(MATERIAL PROVIDED):
□ □ □ □ □
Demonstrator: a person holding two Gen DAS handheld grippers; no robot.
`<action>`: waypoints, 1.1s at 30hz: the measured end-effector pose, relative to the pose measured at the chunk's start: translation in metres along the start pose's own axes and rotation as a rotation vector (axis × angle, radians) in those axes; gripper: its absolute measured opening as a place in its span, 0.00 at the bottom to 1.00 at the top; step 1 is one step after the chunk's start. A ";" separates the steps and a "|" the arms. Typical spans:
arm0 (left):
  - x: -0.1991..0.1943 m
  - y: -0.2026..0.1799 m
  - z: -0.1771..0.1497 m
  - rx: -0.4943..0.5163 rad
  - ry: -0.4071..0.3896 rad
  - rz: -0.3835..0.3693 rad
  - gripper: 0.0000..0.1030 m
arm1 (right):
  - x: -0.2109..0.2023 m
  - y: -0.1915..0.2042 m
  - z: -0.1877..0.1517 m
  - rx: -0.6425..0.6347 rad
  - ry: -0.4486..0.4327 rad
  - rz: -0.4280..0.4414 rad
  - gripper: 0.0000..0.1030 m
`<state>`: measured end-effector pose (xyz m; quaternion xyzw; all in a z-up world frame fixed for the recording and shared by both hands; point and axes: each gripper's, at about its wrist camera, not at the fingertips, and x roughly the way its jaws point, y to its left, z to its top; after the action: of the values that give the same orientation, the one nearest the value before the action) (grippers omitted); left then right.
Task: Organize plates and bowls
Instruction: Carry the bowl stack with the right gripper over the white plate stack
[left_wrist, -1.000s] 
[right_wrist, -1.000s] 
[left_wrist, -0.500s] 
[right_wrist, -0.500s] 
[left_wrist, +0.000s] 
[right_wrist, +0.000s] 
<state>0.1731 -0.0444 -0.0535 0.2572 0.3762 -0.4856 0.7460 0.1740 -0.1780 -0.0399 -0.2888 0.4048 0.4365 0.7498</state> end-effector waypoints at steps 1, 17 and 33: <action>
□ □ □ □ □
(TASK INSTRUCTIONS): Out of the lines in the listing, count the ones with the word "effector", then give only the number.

(TASK RESPONSE): 3